Health care providers must ensure that communication with a person with a disability is equally effective as that provided to individuals who do not have a disability. To put this into real-world terms, providers must use auxiliary aids and services to communicate effectively. Examples of auxiliary aids are alternative formats for documents, such as Braille and large print. Examples of auxiliary services are qualified readers and sign language interpreters.

Providers should consult with the individual to determine what is an appropriate aid or service:

  • For a public entity, primary consideration must be given to the individual’s choice.
  • For public accommodations, the preference of the individual must be taken into account, but the public accommodation may provide an alternative aid or service as long as it is equally effective.

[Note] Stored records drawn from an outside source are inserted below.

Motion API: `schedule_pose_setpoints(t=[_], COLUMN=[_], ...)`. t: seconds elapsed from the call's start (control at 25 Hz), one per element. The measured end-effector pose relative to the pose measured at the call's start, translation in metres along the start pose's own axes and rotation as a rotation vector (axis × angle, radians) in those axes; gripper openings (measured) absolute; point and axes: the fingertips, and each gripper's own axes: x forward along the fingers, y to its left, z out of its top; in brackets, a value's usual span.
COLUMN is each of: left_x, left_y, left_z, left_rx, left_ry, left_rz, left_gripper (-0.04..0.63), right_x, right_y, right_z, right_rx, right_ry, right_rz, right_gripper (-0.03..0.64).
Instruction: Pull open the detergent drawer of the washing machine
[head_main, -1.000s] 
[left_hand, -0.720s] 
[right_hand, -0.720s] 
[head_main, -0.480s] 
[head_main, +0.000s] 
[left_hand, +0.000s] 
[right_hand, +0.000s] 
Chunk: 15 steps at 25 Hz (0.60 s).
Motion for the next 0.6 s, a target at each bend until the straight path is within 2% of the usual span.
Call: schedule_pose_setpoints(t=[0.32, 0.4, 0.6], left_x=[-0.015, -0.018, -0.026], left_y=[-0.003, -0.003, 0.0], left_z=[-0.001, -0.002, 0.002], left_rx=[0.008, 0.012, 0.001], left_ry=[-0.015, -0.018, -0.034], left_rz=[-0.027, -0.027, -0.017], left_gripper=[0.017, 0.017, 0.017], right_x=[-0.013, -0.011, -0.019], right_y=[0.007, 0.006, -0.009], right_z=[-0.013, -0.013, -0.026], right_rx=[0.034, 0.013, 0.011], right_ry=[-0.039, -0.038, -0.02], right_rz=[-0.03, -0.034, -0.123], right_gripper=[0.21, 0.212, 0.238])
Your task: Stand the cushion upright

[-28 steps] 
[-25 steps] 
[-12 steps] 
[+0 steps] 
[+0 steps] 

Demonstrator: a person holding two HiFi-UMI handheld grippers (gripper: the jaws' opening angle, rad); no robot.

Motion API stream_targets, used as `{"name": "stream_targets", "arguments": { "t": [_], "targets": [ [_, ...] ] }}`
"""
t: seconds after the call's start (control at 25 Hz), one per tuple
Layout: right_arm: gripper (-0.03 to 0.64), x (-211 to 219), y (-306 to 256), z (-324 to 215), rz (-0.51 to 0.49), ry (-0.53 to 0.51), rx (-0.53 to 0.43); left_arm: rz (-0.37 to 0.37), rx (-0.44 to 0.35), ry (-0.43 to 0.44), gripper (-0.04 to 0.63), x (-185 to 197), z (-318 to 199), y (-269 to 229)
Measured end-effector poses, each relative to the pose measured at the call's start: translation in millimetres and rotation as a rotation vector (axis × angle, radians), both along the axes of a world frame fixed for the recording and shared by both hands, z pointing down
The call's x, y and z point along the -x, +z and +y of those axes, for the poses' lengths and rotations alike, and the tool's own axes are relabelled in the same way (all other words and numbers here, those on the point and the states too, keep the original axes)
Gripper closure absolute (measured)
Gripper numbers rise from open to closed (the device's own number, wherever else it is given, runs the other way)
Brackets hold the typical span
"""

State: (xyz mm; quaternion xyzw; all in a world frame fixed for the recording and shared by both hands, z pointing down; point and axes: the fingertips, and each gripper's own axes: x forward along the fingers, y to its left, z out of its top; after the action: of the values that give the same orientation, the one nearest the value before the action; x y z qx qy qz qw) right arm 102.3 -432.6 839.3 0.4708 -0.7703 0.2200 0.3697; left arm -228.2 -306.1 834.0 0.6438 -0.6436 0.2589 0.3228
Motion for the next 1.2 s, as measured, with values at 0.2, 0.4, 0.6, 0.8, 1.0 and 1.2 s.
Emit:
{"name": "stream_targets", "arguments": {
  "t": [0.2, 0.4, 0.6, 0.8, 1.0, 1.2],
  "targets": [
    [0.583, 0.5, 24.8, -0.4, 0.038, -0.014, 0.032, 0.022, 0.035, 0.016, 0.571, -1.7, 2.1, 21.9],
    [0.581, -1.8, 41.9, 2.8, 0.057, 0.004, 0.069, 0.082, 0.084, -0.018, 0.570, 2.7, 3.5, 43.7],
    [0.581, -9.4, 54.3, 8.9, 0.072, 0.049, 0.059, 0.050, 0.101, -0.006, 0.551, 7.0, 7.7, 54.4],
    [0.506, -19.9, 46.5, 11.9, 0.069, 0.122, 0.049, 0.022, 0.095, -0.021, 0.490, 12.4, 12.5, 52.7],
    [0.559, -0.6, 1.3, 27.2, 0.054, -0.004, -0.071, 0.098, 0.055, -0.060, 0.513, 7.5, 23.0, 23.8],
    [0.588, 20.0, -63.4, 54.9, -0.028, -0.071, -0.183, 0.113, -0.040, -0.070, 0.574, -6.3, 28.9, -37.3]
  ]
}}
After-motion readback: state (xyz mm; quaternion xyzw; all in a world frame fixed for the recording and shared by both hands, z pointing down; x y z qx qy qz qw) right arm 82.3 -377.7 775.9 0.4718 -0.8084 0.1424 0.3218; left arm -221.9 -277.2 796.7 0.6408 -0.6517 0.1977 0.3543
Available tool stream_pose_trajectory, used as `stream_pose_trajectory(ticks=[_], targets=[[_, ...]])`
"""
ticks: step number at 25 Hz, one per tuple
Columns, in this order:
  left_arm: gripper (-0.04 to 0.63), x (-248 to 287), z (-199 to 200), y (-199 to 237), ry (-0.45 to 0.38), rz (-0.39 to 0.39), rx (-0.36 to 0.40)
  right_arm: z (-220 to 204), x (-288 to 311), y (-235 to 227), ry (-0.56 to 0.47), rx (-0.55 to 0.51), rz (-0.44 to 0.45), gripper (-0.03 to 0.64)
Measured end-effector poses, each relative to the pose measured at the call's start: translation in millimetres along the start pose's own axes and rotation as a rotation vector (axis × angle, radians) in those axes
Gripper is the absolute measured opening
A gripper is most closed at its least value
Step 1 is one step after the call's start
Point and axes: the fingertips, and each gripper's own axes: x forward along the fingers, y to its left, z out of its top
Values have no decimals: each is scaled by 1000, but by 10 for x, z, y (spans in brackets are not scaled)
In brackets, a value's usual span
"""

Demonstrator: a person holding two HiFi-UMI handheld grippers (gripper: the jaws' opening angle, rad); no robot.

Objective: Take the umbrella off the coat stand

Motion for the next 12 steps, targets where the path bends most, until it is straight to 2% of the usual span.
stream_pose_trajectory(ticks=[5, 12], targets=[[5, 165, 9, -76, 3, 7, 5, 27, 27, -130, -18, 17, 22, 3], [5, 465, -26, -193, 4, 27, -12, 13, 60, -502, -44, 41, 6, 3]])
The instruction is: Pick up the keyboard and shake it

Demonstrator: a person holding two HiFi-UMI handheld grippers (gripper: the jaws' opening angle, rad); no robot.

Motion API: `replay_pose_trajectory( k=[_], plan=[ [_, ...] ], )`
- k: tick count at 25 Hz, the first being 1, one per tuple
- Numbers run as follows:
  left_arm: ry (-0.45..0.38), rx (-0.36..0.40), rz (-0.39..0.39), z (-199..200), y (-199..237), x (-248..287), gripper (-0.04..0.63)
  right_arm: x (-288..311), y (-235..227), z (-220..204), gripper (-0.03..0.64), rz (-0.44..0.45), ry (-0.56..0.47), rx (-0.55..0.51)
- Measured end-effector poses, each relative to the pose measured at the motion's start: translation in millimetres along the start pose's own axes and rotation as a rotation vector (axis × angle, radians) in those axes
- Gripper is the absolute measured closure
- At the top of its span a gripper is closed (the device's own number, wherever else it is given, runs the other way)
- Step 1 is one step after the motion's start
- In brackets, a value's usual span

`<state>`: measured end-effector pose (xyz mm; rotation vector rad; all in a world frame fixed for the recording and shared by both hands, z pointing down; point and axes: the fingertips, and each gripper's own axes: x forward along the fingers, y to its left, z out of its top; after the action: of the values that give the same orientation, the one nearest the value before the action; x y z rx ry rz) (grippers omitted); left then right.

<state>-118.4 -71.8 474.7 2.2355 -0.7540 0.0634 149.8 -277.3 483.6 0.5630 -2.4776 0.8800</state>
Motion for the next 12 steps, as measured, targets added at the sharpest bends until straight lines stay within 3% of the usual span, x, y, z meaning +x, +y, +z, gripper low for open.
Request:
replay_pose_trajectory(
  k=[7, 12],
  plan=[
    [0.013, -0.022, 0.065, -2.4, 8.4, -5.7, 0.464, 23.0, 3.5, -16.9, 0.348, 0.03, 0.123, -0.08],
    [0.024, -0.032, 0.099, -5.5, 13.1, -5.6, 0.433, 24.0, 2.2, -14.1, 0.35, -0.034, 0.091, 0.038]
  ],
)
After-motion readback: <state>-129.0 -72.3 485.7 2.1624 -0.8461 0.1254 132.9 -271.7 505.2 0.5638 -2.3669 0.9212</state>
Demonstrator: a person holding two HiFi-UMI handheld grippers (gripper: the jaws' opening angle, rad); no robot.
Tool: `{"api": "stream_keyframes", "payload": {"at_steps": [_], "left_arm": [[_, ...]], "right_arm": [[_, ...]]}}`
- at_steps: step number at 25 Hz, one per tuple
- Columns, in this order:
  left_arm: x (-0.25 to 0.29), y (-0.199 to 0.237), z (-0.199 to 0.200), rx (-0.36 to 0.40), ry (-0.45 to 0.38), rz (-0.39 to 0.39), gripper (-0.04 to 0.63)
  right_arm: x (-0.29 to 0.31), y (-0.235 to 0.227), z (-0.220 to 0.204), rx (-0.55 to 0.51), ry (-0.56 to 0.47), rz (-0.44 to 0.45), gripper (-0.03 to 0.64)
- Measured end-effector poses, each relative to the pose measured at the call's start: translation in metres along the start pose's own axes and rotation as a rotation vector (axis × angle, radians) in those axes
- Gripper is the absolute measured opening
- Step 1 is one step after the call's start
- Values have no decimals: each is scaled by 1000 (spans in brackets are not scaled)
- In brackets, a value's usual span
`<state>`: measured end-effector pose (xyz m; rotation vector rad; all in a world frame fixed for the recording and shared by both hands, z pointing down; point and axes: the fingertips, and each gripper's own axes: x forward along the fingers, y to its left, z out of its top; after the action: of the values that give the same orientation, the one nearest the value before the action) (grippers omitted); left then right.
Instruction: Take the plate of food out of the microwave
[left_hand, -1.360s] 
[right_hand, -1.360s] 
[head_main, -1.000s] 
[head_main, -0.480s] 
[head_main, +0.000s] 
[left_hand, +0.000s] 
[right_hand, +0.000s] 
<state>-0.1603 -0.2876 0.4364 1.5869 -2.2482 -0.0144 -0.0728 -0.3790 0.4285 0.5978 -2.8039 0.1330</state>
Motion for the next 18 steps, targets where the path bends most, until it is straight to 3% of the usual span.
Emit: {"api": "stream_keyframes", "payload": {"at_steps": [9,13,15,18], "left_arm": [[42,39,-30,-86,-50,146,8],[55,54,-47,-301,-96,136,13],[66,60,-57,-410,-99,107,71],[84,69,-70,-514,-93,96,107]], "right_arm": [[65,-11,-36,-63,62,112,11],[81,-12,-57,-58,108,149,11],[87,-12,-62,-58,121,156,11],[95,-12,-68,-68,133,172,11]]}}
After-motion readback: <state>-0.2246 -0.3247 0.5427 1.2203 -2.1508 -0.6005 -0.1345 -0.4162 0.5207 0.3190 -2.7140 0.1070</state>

A health care provider must factor in the length and complexity of communication in assessing what is the appropriate aid or service. If a patient who is Deaf is stopping by to drop off a form, then a sign language interpreter would not be necessary; communication can take place with written notes. However, if the same patient is consulting with a physician, then a sign language interpreter would be appropriate. And, it would be inappropriate to require the patient to have a family member or friend interpret, given the nature of the communication. A qualified interpreter must be provided.

While a provider does not have to offer an auxiliary aid or service that would cause a fundamental alteration to its programs, services, or goods, or create an undue burden, all the resources available to the provider must be weighed in its decision. Refusing to offer an aid or service simply because there is a cost is prohibited.

Helping Health Care Organizations Meet Their Goals

An important goal for most health care providers is to improve the lives of patients. Title II and Title III of the ADA provide a valuable starting point for helping providers take care of patients who have disabilities appropriately. Title II and Title III also help everyone understand what’s required of health care providers to ensure that all people have equal access to appropriate health care.


[1] Americans with Disabilities Act of 1990, as Amended, 42 U.S.C. § 12187. (1990).